La relación de la poesía y los libros santos es a la vez muy antigua, muy rica, y plagada de malentendidos, y sobre todo de mutaciones, que son las de la modernidad. Paradójicamente, mientras podría pensarse que ante todo es el pasado de la poesía, es también, en ciertos aspectos, no sólo una reserva sino un futuro imprevisible. Y el singular, la poesía, oculta su plural.
Respecto del pasado, tradicionalmente, la Biblia, que, en la cultura occidental es el libro mayor, tuvo el rol de lo que Northrop Frye ha llamado el Gran Código. En ese rol, de texto religioso, se observa sin duda el mayor deterioro. Recopilación de temas, de rituales, de historia santa, es en cuanto tal que el texto religioso, reducido a un catecismo, a imágenes estereotipadas, se ha empobrecido.
Otra dirección antigua, el desplazamiento tradicional de lo santoa lo sagrado que extiende la noción de libro santo a la de lengua sagrada: como el hebreo de la Biblia, el árabe del Corán.
Esta sacralización de la lengua es un problema poético para la modernidad, y sin duda una de las razones poéticas de un cierto ateísmo poético, el que, a veces, no hace más que cambiar de soporte, para desembarazarse de la sacralización de la lengua hacia una remitologización del mundo. Y es notable que los grandes relatos griegos, la Odiseaen particular, hayan sido portadores de mitos modernos y de literatura moderna como en el Ulises de Joyce. Sin mencionar al psicoanálisis. Que se ha nutrido de la mitología griega, y por allí, inconscientemente, remitologizado el mundo.
Repetimos a menudo las palabras de Malraux sobre el siglo XXI que será religioso – se sobreentiende en reacción a los agnosticismos, a los ateísmos del siglo XX.
Hay allí un desplazamiento de sentido al que hay que atender, porque lo religioso sólo parece tener relación con lo divino. Monopolizándolo.
En realidad, es una captación de lo divino con fines políticos. Es una forma de política. Que toda la historia, tanto de la cristiandad como del Islam muestra muy bien. Y actualmente los integrismos.

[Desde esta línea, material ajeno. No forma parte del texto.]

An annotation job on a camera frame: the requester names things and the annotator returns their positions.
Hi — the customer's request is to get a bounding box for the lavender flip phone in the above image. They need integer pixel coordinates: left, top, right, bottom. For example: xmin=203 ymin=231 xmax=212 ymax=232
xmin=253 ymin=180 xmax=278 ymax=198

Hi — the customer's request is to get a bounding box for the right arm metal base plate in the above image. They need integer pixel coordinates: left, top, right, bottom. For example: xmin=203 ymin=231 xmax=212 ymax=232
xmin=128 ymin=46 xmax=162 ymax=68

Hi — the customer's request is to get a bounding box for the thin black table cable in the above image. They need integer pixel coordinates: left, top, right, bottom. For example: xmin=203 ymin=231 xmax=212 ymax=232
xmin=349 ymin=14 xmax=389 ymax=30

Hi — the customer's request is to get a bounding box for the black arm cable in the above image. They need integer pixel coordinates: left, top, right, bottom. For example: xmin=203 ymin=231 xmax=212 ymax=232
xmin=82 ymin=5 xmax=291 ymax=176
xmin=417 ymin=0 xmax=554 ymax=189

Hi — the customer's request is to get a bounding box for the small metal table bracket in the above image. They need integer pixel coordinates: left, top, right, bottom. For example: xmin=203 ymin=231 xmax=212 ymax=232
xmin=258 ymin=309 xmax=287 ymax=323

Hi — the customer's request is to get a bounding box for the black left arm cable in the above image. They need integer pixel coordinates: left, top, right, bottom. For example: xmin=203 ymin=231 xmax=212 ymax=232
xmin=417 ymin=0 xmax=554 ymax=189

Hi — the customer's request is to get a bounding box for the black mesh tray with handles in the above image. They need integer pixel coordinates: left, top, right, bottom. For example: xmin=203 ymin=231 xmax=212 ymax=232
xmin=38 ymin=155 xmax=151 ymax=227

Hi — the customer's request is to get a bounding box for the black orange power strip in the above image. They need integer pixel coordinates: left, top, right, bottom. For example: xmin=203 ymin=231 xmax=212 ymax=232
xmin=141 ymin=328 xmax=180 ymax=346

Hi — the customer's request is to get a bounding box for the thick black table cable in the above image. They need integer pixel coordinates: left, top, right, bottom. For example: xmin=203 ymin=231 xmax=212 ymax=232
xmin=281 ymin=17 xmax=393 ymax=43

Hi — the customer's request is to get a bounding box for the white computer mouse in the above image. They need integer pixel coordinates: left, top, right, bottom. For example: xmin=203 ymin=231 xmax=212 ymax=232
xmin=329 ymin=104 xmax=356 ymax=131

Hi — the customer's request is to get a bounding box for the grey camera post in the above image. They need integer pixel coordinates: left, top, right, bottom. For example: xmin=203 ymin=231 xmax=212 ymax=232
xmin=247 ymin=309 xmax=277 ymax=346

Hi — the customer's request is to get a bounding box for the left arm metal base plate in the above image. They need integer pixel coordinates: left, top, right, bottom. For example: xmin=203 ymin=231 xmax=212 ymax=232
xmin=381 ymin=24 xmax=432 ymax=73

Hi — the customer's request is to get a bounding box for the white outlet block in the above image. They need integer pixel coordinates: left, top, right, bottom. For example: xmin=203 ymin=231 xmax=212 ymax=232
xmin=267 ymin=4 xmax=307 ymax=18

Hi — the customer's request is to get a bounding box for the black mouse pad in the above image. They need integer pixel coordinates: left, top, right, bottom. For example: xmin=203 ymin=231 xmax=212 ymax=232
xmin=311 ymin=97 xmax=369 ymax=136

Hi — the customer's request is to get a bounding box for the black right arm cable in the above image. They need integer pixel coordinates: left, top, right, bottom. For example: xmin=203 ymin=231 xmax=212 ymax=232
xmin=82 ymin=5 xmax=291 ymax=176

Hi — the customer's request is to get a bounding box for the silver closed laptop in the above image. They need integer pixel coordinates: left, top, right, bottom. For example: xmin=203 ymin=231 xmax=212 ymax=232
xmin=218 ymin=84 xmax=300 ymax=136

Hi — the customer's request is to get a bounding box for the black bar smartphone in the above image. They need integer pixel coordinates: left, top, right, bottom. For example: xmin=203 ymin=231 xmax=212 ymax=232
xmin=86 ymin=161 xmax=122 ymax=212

Esta captación política verifica la etimología cristiana de la palabra religión tal como Lactancio en el siglo V lo enunciaba: Diximus nomen religionis a vinculo pietatis esse deductum; quod hominem sibi Deus religaverit et pietate constrinxerit– “Dijimos que el nombre religión deriva del lazo de piedad, dado que Dios ligó al hombre con él y lo ató por la piedad”. De dónde la religión (religare) es el vínculo del hombre con Dios y de los hombres entre ellos, por ese vínculo con Dios. La ironía dramática es que ese vínculo divide a los hombres, en lugar de unirlos. En ese esquema, en la Europa Occidental del siglo XVII, el individuo nació contra la religión. Como lo mostró Groethuysen. En ese esquema, la Revolución Francesa y los derechos del hombre son una ruptura de lo teológico-político. También la noción cristiana de religión es esencialmente una noción social y política. En cuanto tal, no tiene paradójicamente más que una relación parcial, muy parcial, con la santidad y con lo divino, y en su utilitarismo, del tipo Gott mit uns de todas las guerras, es una traición de lo divino y de la santidad, y de la poesía por supuesto, por el mismo instrumentalismo.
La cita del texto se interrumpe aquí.